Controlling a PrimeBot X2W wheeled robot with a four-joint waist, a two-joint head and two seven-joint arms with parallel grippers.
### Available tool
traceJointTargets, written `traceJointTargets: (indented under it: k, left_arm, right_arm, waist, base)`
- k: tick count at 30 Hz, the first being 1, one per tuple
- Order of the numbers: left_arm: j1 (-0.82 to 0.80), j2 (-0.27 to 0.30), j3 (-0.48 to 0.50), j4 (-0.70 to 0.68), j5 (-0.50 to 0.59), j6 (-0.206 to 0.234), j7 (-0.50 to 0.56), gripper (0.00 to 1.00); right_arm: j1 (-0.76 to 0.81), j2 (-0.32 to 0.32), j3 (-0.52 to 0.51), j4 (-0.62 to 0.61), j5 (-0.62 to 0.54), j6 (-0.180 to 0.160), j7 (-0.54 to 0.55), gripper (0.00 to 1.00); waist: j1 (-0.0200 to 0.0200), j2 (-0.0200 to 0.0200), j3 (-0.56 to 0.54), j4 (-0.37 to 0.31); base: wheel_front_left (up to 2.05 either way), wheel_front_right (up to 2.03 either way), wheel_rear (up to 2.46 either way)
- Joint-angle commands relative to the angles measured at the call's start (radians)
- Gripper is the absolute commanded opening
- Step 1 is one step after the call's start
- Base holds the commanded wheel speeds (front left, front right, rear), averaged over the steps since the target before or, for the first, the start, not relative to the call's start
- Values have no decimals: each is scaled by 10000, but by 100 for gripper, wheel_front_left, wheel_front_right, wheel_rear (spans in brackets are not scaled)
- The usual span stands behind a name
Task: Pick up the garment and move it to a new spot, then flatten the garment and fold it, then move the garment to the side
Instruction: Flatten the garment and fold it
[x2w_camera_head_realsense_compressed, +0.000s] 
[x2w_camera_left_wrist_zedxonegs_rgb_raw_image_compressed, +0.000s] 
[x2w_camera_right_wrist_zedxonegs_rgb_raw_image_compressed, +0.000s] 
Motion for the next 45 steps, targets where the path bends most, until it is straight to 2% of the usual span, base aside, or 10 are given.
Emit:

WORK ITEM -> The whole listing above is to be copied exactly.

RESPONSE TO THE TASK ->
Controlling a PrimeBot X2W wheeled robot with a four-joint waist, a two-joint head and two seven-joint arms with parallel grippers.
### Available tool
traceJointTargets, written `traceJointTargets: (indented under it: k, left_arm, right_arm, waist, base)`
- k: tick count at 30 Hz, the first being 1, one per tuple
- Order of the numbers: left_arm: j1 (-0.82 to 0.80), j2 (-0.27 to 0.30), j3 (-0.48 to 0.50), j4 (-0.70 to 0.68), j5 (-0.50 to 0.59), j6 (-0.206 to 0.234), j7 (-0.50 to 0.56), gripper (0.00 to 1.00); right_arm: j1 (-0.76 to 0.81), j2 (-0.32 to 0.32), j3 (-0.52 to 0.51), j4 (-0.62 to 0.61), j5 (-0.62 to 0.54), j6 (-0.180 to 0.160), j7 (-0.54 to 0.55), gripper (0.00 to 1.00); waist: j1 (-0.0200 to 0.0200), j2 (-0.0200 to 0.0200), j3 (-0.56 to 0.54), j4 (-0.37 to 0.31); base: wheel_front_left (up to 2.05 either way), wheel_front_right (up to 2.03 either way), wheel_rear (up to 2.46 either way)
- Joint-angle commands relative to the angles measured at the call's start (radians)
- Gripper is the absolute commanded opening
- Step 1 is one step after the call's start
- Base holds the commanded wheel speeds (front left, front right, rear), averaged over the steps since the target before or, for the first, the start, not relative to the call's start
- Values have no decimals: each is scaled by 10000, but by 100 for gripper, wheel_front_left, wheel_front_right, wheel_rear (spans in brackets are not scaled)
- The usual span stands behind a name
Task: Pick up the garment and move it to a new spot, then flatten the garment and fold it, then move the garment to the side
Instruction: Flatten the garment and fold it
[x2w_camera_head_realsense_compressed, +0.000s] 
[x2w_camera_left_wrist_zedxonegs_rgb_raw_image_compressed, +0.000s] 
[x2w_camera_right_wrist_zedxonegs_rgb_raw_image_compressed, +0.000s] 
Motion for the next 45 steps, targets where the path bends most, until it is straight to 2% of the usual span, base aside, or 10 are given.
Emit:

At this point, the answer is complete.